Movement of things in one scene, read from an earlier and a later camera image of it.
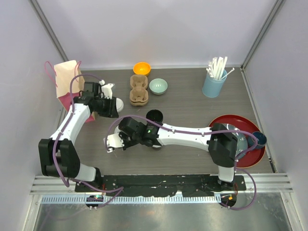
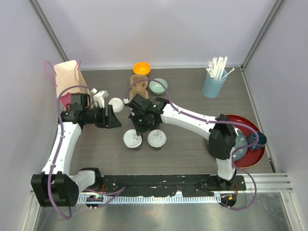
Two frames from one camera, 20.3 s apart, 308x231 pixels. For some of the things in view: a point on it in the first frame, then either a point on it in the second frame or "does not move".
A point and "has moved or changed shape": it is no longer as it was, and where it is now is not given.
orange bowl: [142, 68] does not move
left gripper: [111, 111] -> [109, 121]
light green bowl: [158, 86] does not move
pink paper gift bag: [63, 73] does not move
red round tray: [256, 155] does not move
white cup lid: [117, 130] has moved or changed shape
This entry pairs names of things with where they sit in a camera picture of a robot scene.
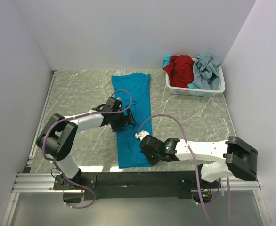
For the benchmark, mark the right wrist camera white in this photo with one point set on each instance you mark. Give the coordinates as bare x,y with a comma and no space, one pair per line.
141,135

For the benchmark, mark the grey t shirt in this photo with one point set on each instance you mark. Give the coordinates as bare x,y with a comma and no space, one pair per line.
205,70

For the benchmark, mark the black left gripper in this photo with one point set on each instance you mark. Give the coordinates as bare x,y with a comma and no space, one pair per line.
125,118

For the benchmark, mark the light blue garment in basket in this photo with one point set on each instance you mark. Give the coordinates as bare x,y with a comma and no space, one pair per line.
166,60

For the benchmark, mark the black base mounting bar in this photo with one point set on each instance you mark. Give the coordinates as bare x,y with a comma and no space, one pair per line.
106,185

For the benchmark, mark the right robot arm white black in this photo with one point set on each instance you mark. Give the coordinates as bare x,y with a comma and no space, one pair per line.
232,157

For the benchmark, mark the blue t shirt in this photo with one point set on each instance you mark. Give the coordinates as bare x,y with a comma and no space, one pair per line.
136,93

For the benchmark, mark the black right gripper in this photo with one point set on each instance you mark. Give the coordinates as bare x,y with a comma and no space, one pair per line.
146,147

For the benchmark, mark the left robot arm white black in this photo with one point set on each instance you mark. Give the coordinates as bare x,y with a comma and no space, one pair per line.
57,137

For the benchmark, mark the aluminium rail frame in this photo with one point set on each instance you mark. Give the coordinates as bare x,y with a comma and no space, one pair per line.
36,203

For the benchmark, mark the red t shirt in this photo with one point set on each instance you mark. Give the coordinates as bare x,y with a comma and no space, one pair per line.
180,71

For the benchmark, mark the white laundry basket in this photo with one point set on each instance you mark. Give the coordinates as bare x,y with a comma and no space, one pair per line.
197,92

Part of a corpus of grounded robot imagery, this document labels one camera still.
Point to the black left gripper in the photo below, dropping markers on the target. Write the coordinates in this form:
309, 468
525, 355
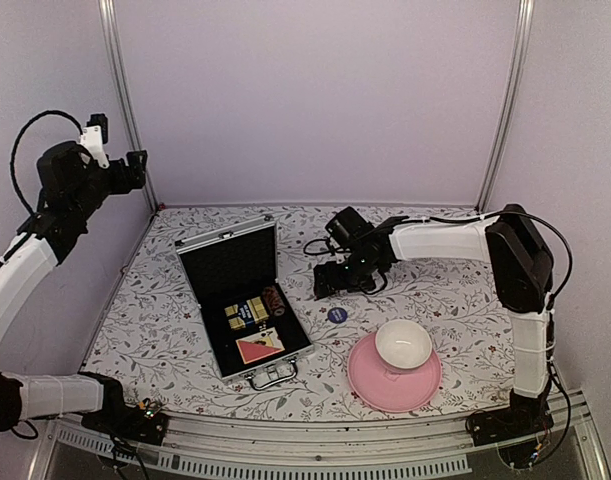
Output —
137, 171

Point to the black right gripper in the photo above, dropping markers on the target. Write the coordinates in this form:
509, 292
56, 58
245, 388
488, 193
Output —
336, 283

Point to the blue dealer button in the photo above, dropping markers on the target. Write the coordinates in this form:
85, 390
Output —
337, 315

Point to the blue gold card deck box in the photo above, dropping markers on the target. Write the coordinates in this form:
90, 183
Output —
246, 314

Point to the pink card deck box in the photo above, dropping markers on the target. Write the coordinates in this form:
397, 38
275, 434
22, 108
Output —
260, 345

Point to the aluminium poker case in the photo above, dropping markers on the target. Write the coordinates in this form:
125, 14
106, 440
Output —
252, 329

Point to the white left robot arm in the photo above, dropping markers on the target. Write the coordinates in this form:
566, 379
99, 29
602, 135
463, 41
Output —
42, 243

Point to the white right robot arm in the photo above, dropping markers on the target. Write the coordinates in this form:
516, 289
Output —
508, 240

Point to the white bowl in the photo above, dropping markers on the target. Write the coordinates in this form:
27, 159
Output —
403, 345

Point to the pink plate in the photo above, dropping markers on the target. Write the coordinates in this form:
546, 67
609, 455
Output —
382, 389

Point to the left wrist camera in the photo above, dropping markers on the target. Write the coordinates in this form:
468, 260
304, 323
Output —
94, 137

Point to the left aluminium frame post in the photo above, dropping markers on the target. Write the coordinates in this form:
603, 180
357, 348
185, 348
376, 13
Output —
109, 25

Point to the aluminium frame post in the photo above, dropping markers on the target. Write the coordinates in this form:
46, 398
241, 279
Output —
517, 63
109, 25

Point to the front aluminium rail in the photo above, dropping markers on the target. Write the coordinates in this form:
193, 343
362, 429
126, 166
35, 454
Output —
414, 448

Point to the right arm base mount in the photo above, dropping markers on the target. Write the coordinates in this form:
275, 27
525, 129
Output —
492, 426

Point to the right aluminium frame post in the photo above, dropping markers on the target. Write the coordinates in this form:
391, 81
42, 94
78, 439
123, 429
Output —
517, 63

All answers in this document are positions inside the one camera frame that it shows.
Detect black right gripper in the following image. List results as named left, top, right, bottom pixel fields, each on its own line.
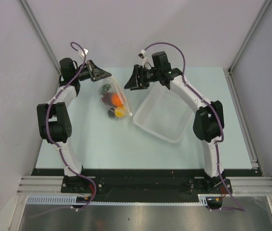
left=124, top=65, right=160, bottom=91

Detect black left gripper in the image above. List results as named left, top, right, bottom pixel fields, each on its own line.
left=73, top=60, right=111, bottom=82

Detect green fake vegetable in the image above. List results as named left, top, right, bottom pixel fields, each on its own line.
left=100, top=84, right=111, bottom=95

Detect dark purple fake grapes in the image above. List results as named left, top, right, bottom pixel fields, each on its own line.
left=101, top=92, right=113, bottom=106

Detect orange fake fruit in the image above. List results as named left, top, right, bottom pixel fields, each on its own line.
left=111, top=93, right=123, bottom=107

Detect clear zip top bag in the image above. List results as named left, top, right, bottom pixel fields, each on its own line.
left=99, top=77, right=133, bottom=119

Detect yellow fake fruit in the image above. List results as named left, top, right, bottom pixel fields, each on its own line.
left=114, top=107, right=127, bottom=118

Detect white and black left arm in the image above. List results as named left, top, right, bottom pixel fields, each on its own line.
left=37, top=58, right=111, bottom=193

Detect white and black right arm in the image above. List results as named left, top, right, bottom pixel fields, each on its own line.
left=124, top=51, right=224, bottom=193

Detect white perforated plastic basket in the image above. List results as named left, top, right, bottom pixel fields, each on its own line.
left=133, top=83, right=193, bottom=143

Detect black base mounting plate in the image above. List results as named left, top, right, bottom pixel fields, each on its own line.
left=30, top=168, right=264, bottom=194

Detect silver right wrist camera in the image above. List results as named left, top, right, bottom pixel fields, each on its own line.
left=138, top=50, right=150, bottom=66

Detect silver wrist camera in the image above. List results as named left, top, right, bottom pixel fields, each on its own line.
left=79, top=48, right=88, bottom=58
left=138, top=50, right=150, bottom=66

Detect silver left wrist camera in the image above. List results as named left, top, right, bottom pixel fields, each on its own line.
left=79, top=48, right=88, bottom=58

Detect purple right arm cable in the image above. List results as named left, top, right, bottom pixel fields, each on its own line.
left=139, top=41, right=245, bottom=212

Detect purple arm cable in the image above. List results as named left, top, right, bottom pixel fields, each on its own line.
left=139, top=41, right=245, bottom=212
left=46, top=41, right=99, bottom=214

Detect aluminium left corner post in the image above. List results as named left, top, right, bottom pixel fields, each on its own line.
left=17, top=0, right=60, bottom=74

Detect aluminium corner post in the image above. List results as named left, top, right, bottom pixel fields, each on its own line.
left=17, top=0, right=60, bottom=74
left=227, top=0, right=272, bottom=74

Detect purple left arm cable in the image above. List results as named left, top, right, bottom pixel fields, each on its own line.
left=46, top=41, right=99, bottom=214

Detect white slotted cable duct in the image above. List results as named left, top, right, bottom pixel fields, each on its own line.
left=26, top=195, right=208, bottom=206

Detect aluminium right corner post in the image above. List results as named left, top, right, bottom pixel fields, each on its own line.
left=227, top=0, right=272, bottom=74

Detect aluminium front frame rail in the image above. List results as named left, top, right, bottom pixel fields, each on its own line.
----
→ **Problem to work on**
Output the records above unchanged, minus their pictures.

→ **Written answer**
Movement of things in one scene, read from an earlier and a later camera image of it.
Two frames from one camera, 20.3 s apart, 308x231 pixels. For some of the things in view: a point on it in the first frame, then either a point on it in the second frame or "does not move".
A point and "has moved or changed shape": it is no longer as it was, and where it is now is not given.
orange bowl: [142, 68] does not move
left gripper: [111, 111] -> [109, 121]
light green bowl: [158, 86] does not move
pink paper gift bag: [63, 73] does not move
red round tray: [256, 155] does not move
white cup lid: [117, 130] has moved or changed shape
This entry pairs names of things with where they sit in a camera picture of a robot scene.
For the benchmark, mark the right wrist camera white in this photo with one point set on each instance you mark. Give the coordinates as bare x,y with a comma and no space, one pair per line.
141,135

For the benchmark, mark the grey t shirt in this photo with one point set on each instance you mark. Give the coordinates as bare x,y with a comma and no space, one pair per line.
205,70

For the benchmark, mark the black left gripper in this photo with one point set on each instance you mark. Give the coordinates as bare x,y with a comma and no space, one pair per line.
125,118

For the benchmark, mark the light blue garment in basket in this photo with one point set on each instance you mark. Give the coordinates as bare x,y with a comma and no space, one pair per line.
166,60

For the benchmark, mark the black base mounting bar in this photo with one point set on each instance you mark. Give the coordinates as bare x,y with a comma and no space, one pair per line.
106,185

For the benchmark, mark the right robot arm white black in this photo with one point set on each instance you mark. Give the coordinates as bare x,y with a comma and no space, one pair per line.
232,157

For the benchmark, mark the blue t shirt in this photo with one point set on each instance you mark. Give the coordinates as bare x,y with a comma and no space, one pair per line.
136,93

For the benchmark, mark the black right gripper in this photo with one point set on each instance you mark. Give the coordinates as bare x,y with a comma and no space, one pair per line.
146,147

For the benchmark, mark the left robot arm white black in this photo with one point set on each instance you mark. Give the coordinates as bare x,y with a comma and no space, one pair per line.
57,137

For the benchmark, mark the aluminium rail frame in this photo with one point set on each instance you mark. Give the coordinates as bare x,y with a comma and no space, one pair per line.
36,203

For the benchmark, mark the red t shirt in this photo with one point set on each instance you mark. Give the coordinates as bare x,y with a comma and no space, one pair per line.
180,71

For the benchmark, mark the white laundry basket in this photo with one point set on each instance you mark. Give the coordinates as bare x,y with a comma and no space, one pair per line.
197,92

Part of a corpus of grounded robot imagery, this document labels one camera still.
Point to the black left gripper in the photo below, dropping markers on the target. Write the coordinates in this form:
309, 468
525, 355
Output —
137, 171

Point to the black right gripper in the photo above, dropping markers on the target. Write the coordinates in this form:
509, 292
56, 58
245, 388
488, 193
Output —
336, 283

Point to the blue dealer button in the photo above, dropping markers on the target. Write the coordinates in this form:
85, 390
Output —
337, 315

Point to the blue gold card deck box in the photo above, dropping markers on the target. Write the coordinates in this form:
90, 183
Output —
246, 314

Point to the pink card deck box in the photo above, dropping markers on the target. Write the coordinates in this form:
397, 38
275, 434
22, 108
Output —
260, 345

Point to the aluminium poker case in the photo above, dropping markers on the target. Write the coordinates in this form:
125, 14
106, 440
Output —
252, 329

Point to the white left robot arm in the photo above, dropping markers on the target. Write the coordinates in this form:
566, 379
99, 29
602, 135
463, 41
Output —
42, 243

Point to the white right robot arm in the photo above, dropping markers on the target. Write the coordinates in this form:
516, 289
Output —
508, 240

Point to the white bowl in the photo above, dropping markers on the target. Write the coordinates in this form:
27, 159
Output —
403, 345

Point to the pink plate in the photo above, dropping markers on the target. Write the coordinates in this form:
546, 67
609, 455
Output —
382, 389

Point to the left wrist camera in the photo above, dropping markers on the target. Write the coordinates in this form:
468, 260
304, 323
Output —
94, 137

Point to the left aluminium frame post in the photo above, dropping markers on the target. Write the coordinates in this form:
603, 180
357, 348
185, 348
376, 13
Output —
109, 25

Point to the aluminium frame post in the photo above, dropping markers on the target. Write the coordinates in this form:
46, 398
241, 279
Output —
517, 63
109, 25

Point to the front aluminium rail in the photo above, dropping markers on the target. Write the coordinates in this form:
193, 343
362, 429
126, 166
35, 454
Output —
414, 448

Point to the right arm base mount in the photo above, dropping markers on the target. Write the coordinates in this form:
275, 27
525, 129
Output —
492, 426

Point to the right aluminium frame post in the photo above, dropping markers on the target. Write the coordinates in this form:
391, 81
42, 94
78, 439
123, 429
Output —
517, 63

All answers in this document are positions inside the one camera frame that it shows.
Detect black right gripper in the following image. List results as named left, top, right, bottom pixel fields, each on its own line.
left=124, top=65, right=160, bottom=91

Detect black left gripper in the image above. List results as named left, top, right, bottom pixel fields, each on its own line.
left=73, top=60, right=111, bottom=82

Detect green fake vegetable in the image above. List results as named left, top, right, bottom pixel fields, each on its own line.
left=100, top=84, right=111, bottom=95

Detect dark purple fake grapes in the image above. List results as named left, top, right, bottom pixel fields, each on its own line.
left=101, top=92, right=113, bottom=106

Detect orange fake fruit in the image above. List results as named left, top, right, bottom pixel fields, each on its own line.
left=111, top=93, right=123, bottom=107

Detect clear zip top bag in the image above. List results as named left, top, right, bottom pixel fields, each on its own line.
left=99, top=77, right=133, bottom=119

Detect yellow fake fruit in the image above. List results as named left, top, right, bottom pixel fields, each on its own line.
left=114, top=107, right=127, bottom=118

Detect white and black left arm in the image above. List results as named left, top, right, bottom pixel fields, each on its own line.
left=37, top=58, right=111, bottom=193

Detect white and black right arm in the image above. List results as named left, top, right, bottom pixel fields, each on its own line.
left=124, top=51, right=224, bottom=193

Detect white perforated plastic basket in the image above. List results as named left, top, right, bottom pixel fields, each on its own line.
left=133, top=83, right=193, bottom=143

Detect black base mounting plate in the image above. List results as named left, top, right, bottom pixel fields, each on its own line.
left=30, top=168, right=264, bottom=194

Detect silver right wrist camera in the image above. List results as named left, top, right, bottom pixel fields, each on its own line.
left=138, top=50, right=150, bottom=66

Detect silver wrist camera in the image above. List results as named left, top, right, bottom pixel fields, each on its own line.
left=79, top=48, right=88, bottom=58
left=138, top=50, right=150, bottom=66

Detect silver left wrist camera in the image above. List results as named left, top, right, bottom pixel fields, each on its own line.
left=79, top=48, right=88, bottom=58

Detect purple right arm cable in the image above. List results as named left, top, right, bottom pixel fields, each on its own line.
left=139, top=41, right=245, bottom=212

Detect purple arm cable in the image above. List results as named left, top, right, bottom pixel fields, each on its own line.
left=139, top=41, right=245, bottom=212
left=46, top=41, right=99, bottom=214

Detect aluminium left corner post in the image above. List results as named left, top, right, bottom pixel fields, each on its own line.
left=17, top=0, right=60, bottom=74

Detect aluminium corner post in the image above. List results as named left, top, right, bottom pixel fields, each on its own line.
left=17, top=0, right=60, bottom=74
left=227, top=0, right=272, bottom=74

Detect purple left arm cable in the image above. List results as named left, top, right, bottom pixel fields, each on its own line.
left=46, top=41, right=99, bottom=214

Detect white slotted cable duct in the image above. List results as named left, top, right, bottom pixel fields, each on its own line.
left=26, top=195, right=208, bottom=206

Detect aluminium right corner post in the image above. List results as named left, top, right, bottom pixel fields, each on its own line.
left=227, top=0, right=272, bottom=74

Detect aluminium front frame rail in the image above. List results as named left, top, right, bottom pixel fields, each on its own line.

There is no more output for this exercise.